Being Overweight or Obese – This is especially true for women who have already gone through menopause. Being overweight can also increase your chances of breast cancer returning if you’ve already had the disease. Fat cells increase estrogen, which means the more fat you have, the more estrogen in your body. This becomes a risk because estrogen can make hormone-receptor-positive breast cancers develop and grow. Where you store your fat may also play a role, with extra fat around your belly increasing your risk as opposed to extra fat around your thighs or hips.
Drinking Alcohol – Research continues to show that drinking alcohol – wine, beer, and liquor – increases your risk for breast cancer. Alcohol can increase your estrogen, which then affects hormone-receptor-positive breast cancers. Drinking three alcoholic drinks per week can increase your risk by 15 percent. Experts estimate that the risk of breast cancer goes up another 10 percent for each additional drink consumed each day. In addition to affecting hormone-receptor-positive breast cancers, alcohol may increase your risk of breast cancer by damaging DNA cells.
Using HRT (Hormone Replacement Therapy) – Hormone replacement therapy has been an effective treatment method for menopausal symptoms. However, some forms of HRT can increase your risk of breast cancer. If you have a history of breast cancer, your provider may advise against types of HRT that affect the entire body (called systemic HRT). HRT is used to replace the female hormones estrogen, progesterone, or both, that your body stops producing during menopause.
Do This to Reduce Your Risk for Breast Cancer
Our role in preventing breast cancer and diseases doesn’t stop the older we get. It actually becomes more important than ever. Take the steps to help prevent breast cancer and to reduce your risk.
Don’t stop getting mammograms! Breast cancer screenings are vital even once we get older. They can’t prevent breast cancer, but they can detect it early when the cancer is most treatable. Some recommendations say that women with no personal or family history can possibly stop receiving mammograms with age. This is an absolute NO. Women ages 55 and older should have a mammogram every two years or continue yearly screenings as recommended by their doctor. Discuss with your provider what breast cancer screening tests are best for you.
Get Moving! Physical activity is important for so many reasons. It is one of the best ways to maintain your weight and stay healthy. You don’t have to kill yourself, either. Four to seven hours of moderate-level exercise a week can help to lower your risk for breast cancer. Exercise doesn’t have to mean hitting the gym. Walking around your neighborhood and even gardening are great forms of physical activity.
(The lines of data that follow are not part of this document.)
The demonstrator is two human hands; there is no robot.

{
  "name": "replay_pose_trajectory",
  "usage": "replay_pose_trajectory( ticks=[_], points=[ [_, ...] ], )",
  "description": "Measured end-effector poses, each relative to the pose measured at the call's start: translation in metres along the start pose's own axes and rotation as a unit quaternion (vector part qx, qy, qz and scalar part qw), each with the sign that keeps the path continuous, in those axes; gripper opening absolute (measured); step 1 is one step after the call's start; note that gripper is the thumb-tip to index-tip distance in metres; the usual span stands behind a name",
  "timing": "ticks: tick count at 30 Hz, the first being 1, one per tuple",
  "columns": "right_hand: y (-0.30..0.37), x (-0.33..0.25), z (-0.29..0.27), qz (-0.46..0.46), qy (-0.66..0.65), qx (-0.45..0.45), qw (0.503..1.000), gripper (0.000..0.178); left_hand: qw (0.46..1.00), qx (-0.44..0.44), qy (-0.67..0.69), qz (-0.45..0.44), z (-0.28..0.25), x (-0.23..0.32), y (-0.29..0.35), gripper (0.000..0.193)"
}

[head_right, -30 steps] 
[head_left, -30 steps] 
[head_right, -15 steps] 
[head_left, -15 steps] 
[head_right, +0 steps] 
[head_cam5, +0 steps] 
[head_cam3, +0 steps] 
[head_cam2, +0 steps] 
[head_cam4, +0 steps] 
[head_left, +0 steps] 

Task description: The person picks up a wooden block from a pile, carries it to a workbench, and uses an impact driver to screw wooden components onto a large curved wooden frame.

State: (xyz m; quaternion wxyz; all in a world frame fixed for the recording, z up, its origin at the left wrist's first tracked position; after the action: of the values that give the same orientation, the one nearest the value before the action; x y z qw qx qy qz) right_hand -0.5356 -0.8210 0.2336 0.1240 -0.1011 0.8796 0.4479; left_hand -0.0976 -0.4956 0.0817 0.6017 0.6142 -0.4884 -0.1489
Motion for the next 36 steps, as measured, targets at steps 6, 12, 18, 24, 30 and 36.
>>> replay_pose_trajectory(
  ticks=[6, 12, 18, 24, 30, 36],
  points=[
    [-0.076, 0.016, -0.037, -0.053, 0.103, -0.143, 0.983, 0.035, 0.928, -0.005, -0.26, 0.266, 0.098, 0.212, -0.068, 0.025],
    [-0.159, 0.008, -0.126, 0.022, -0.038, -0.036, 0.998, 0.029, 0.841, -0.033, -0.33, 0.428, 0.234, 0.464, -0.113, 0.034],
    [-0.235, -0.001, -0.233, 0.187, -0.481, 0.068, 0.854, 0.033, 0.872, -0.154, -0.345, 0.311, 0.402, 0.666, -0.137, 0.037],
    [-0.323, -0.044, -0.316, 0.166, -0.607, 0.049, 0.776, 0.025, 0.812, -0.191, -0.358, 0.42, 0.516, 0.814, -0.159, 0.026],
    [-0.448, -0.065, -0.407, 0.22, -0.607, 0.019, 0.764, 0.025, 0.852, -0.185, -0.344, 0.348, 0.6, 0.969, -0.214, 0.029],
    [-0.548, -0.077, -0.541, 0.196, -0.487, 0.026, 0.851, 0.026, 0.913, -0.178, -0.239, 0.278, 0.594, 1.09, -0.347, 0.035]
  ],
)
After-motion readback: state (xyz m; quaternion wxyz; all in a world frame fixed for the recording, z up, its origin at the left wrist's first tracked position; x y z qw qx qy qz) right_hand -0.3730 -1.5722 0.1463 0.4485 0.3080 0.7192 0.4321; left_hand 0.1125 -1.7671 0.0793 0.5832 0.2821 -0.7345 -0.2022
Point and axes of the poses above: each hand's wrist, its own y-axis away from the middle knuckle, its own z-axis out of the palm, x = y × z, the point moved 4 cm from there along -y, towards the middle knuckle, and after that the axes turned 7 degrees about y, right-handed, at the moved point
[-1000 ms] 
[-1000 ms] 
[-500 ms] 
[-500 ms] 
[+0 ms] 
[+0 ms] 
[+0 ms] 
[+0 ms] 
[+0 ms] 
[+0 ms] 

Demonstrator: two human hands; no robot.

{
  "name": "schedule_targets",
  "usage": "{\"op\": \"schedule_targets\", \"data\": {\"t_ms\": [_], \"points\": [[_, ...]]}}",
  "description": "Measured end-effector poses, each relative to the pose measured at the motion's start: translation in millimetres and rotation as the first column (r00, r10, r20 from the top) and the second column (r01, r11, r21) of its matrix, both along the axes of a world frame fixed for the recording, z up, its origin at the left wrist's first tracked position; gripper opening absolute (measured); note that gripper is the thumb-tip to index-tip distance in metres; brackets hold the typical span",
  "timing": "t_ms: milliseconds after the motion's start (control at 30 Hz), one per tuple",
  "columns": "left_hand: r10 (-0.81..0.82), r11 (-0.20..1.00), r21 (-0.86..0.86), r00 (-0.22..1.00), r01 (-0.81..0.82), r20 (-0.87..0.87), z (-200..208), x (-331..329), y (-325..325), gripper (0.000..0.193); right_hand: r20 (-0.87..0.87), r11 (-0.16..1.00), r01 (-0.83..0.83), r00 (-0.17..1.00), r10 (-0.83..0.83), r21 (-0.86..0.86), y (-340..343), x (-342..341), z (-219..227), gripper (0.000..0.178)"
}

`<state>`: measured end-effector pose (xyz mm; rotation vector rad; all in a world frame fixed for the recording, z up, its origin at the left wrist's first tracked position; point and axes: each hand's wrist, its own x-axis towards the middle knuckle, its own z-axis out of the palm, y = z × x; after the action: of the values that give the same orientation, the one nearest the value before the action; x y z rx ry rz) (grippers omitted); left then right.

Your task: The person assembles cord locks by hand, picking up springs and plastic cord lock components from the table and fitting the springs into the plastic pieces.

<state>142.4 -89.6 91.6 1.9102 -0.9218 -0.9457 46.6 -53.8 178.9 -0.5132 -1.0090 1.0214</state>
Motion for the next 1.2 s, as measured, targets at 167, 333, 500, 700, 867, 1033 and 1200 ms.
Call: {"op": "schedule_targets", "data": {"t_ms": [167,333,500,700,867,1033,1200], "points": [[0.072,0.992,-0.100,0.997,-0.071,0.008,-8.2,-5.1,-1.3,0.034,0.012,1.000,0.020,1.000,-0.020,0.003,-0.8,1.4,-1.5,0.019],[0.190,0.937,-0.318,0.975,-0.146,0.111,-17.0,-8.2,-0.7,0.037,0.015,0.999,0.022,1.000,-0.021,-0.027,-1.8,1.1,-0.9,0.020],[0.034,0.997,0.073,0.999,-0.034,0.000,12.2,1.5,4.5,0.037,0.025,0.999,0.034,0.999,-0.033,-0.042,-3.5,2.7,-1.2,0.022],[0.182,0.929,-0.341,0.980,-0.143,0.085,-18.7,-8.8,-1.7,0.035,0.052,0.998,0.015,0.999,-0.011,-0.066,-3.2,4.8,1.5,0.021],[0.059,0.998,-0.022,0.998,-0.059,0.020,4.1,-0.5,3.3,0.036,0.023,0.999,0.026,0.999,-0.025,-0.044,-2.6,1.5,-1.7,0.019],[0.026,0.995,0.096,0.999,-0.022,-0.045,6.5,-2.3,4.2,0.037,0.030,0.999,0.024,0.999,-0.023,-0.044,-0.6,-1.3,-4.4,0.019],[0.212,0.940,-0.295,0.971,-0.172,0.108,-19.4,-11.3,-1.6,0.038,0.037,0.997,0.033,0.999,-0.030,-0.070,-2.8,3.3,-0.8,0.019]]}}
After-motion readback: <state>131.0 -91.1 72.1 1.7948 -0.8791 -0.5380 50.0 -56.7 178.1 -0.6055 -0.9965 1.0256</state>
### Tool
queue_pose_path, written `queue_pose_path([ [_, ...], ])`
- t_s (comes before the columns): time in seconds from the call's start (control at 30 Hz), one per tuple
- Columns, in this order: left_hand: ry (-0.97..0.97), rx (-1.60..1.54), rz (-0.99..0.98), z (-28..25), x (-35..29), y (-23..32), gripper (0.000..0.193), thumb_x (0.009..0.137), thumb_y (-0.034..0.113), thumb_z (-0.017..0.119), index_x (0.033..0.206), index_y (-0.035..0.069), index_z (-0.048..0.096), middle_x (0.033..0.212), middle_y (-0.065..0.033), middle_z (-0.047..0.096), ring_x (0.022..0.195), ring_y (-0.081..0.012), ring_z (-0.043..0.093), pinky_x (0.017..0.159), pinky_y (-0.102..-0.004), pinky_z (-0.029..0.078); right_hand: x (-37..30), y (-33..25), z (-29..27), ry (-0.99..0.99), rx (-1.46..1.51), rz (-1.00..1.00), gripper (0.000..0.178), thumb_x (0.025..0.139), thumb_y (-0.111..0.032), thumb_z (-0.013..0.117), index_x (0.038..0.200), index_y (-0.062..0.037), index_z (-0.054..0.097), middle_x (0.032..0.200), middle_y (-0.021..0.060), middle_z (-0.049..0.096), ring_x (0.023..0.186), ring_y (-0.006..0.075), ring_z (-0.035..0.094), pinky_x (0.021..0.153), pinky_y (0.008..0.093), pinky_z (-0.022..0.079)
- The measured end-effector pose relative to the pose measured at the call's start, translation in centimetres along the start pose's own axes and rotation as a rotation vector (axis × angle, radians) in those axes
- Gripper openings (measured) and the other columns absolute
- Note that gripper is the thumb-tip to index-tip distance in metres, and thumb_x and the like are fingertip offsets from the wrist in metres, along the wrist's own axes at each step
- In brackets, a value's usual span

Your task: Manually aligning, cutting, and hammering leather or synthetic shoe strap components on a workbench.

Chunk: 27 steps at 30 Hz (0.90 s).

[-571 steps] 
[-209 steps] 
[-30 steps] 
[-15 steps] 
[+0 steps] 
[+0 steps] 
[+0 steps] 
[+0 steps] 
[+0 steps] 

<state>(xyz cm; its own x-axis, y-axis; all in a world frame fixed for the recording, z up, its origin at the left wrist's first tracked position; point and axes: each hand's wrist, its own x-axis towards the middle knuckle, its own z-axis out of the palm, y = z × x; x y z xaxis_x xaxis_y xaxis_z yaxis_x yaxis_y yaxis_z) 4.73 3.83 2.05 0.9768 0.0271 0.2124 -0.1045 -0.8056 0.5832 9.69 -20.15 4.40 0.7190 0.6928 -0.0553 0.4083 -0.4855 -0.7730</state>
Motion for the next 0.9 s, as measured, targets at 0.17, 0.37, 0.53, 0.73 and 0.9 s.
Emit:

Maintain a Healthy Diet. Diet and exercise go hand-in-hand. You want to make sure you’re eating a healthy and nutritious diet that is low in fat and high in vitamins and antioxidants. This will help to keep you at a healthy weight and fight off free radicals that cause damage to your cells and promote cancerous growth.
Limit Your Alcohol Consumption. Sure, many of us enjoy having an adult beverage from time to time. And we’re not saying you can’t do that. But you should try to limit your consumption to only a couple of drinks a week if you are at high risk for breast cancer.
When caught early, the survival rate for breast cancer is extremely high. Most older women who are diagnosed with breast cancer don’t die from breast cancer. They die from other causes. Be proactive and take preventative steps to reduce your risk of developing breast cancer.